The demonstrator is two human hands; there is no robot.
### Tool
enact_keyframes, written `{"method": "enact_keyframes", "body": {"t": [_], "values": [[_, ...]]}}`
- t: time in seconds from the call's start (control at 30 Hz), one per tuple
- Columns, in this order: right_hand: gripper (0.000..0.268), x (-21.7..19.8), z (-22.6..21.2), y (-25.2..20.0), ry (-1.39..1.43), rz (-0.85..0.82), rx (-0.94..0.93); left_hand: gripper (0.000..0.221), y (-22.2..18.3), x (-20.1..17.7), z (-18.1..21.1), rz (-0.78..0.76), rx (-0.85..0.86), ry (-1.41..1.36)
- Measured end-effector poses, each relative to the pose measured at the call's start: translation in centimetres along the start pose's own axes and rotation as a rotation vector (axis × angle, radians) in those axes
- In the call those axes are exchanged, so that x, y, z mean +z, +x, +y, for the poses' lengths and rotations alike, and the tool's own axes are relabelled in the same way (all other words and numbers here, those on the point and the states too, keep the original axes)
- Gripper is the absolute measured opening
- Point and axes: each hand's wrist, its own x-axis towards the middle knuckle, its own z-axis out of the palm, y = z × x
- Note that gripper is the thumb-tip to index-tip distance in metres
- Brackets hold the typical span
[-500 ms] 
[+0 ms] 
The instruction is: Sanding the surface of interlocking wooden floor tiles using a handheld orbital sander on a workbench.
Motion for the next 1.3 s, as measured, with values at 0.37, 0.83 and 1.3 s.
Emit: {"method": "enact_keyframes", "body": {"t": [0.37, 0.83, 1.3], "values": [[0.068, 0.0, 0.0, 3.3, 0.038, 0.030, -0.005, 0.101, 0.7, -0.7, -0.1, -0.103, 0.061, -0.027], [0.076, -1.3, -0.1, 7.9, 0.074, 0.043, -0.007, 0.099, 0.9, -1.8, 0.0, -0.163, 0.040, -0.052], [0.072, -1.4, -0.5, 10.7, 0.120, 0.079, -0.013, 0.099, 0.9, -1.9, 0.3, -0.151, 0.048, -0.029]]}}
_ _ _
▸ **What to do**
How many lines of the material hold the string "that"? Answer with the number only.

▸ **Completed task**
2